> **WORK REQUEST**: When you reach the line with "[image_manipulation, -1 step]", start repeating the lines exactly and keep going to the end of the records, but drop every picture.

START DATA FOR THE TASK

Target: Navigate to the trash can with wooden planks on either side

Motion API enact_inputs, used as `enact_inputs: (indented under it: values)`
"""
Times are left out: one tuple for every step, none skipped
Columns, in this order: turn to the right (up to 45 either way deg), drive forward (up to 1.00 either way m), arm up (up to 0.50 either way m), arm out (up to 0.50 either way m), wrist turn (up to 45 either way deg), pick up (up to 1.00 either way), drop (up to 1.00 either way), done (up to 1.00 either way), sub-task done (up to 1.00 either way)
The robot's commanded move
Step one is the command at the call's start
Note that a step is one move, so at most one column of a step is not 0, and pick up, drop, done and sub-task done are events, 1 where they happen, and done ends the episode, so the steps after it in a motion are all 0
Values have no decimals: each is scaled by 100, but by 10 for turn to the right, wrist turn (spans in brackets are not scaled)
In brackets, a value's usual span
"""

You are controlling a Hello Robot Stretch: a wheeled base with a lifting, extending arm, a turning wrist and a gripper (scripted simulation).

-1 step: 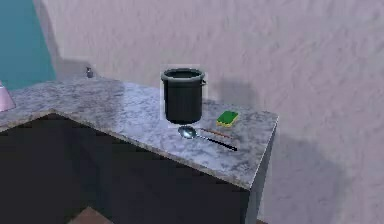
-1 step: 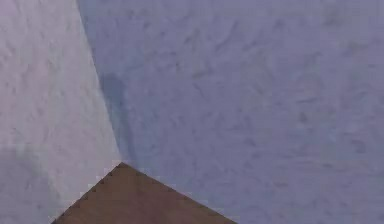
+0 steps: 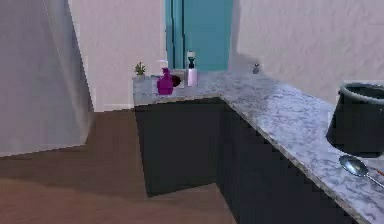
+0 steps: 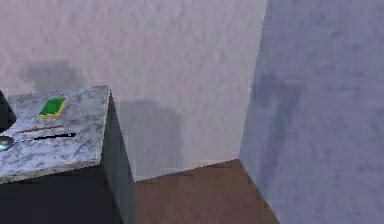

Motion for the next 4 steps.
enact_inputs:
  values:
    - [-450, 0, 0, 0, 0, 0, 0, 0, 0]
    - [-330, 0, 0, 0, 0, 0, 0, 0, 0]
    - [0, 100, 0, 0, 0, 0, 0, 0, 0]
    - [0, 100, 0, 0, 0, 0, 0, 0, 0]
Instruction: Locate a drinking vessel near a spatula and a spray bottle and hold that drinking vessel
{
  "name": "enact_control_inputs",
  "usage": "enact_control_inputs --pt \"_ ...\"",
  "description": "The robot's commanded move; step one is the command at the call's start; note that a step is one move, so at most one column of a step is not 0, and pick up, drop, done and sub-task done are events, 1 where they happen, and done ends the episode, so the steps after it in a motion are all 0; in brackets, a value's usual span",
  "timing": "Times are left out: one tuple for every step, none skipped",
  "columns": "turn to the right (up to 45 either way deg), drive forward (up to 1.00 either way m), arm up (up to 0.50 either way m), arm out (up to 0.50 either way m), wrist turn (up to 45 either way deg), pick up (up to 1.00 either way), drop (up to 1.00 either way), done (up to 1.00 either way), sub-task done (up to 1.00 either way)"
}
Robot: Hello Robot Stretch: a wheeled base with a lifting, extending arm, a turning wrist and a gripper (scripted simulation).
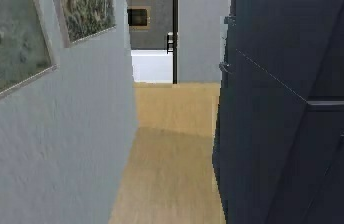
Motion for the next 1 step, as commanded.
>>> enact_control_inputs --pt "45.0 0.00 0.00 0.00 0.0 0.00 0.00 0.00 0.00"
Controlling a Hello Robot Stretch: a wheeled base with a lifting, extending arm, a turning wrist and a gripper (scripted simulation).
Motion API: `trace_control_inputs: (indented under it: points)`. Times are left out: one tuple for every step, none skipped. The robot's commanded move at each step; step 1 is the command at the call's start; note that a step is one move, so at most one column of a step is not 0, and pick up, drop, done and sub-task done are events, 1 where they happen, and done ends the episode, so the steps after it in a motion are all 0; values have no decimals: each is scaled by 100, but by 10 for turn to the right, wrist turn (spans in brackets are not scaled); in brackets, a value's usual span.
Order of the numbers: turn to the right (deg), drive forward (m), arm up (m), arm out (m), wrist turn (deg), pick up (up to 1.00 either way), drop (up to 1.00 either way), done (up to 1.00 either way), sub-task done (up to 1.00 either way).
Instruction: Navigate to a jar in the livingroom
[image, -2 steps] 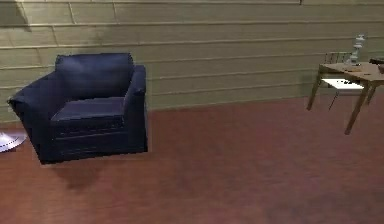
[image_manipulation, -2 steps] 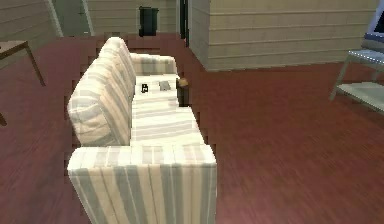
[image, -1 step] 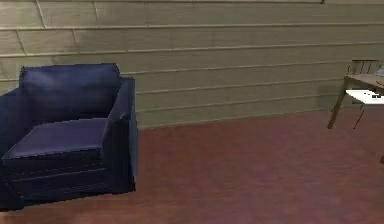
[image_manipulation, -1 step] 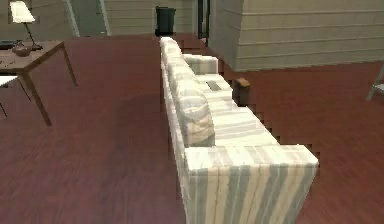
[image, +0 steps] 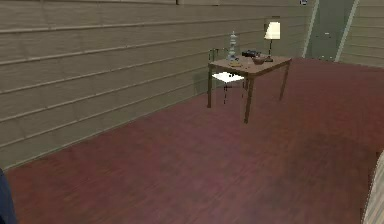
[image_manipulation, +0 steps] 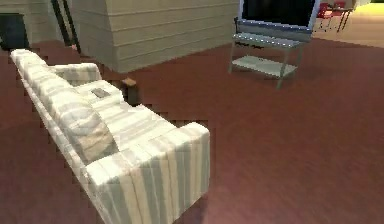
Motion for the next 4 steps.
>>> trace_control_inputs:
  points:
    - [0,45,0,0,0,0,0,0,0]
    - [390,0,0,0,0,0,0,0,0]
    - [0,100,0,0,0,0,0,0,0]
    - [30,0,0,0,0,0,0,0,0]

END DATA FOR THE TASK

> **RESPONSE TO THIS TASK**:
[image_manipulation, -1 step] 
[image, +0 steps] 
[image_manipulation, +0 steps] 
Motion for the next 4 steps.
>>> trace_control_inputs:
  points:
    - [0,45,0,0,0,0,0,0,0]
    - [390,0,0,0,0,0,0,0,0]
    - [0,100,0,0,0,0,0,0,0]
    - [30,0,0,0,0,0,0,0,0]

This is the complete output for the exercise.